▶ Exercise instructions: Pull every line with "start" from the material.

▶ Recorded data:
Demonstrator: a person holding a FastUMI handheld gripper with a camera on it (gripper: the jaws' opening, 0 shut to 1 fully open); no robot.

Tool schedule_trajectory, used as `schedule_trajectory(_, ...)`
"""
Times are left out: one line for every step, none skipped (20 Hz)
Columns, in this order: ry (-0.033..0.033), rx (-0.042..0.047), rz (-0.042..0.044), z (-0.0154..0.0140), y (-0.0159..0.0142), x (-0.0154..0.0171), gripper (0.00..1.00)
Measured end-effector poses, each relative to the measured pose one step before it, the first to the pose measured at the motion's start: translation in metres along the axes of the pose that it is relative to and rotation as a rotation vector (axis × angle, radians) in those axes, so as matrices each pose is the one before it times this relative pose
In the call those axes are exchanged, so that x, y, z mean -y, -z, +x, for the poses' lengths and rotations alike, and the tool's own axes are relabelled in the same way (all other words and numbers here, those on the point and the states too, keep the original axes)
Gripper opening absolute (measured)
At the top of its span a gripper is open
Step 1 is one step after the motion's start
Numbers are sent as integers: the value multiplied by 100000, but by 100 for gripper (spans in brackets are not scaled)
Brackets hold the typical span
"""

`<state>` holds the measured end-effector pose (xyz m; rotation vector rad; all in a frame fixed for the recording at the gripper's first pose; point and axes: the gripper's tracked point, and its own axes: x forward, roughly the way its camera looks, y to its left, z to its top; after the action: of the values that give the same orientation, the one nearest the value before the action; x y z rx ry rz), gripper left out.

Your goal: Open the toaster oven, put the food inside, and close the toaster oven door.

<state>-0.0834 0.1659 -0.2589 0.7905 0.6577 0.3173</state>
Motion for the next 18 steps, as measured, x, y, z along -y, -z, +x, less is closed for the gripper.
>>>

▶ Problem solution:
Measured end-effector poses, each relative to the measured pose one step before it, the first to the pose measured at the motion's start: translation in metres along the axes of the pose that it is relative to and rotation as a rotation vector (axis × angle, radians) in those axes, so as matrices each pose is the one before it times this relative pose
Step 1 is one step after the motion's start

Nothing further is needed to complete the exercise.